Wherever the string "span" appears in the listing, copy that line.
☆ ☆ ☆
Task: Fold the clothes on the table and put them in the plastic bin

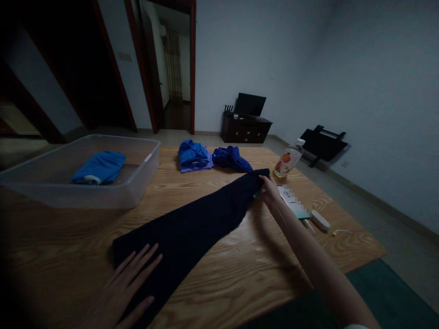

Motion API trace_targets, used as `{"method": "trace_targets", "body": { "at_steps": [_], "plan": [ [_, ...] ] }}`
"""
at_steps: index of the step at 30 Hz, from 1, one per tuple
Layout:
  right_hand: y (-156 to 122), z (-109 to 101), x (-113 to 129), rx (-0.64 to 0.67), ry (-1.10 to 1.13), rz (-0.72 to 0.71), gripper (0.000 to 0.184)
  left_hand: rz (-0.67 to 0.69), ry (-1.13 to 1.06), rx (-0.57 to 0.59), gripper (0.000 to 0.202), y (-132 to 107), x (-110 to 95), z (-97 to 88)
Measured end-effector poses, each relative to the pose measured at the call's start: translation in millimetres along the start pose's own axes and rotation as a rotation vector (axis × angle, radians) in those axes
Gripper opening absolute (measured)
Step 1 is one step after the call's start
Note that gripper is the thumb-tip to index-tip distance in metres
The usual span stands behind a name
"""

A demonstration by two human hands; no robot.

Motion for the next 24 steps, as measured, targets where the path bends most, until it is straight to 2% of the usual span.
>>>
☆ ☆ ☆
Task output:
The usual span stands behind a name
Motion for the next 24 steps, as measured, targets where the path bends most, until it is straight to 2% of the usual span.

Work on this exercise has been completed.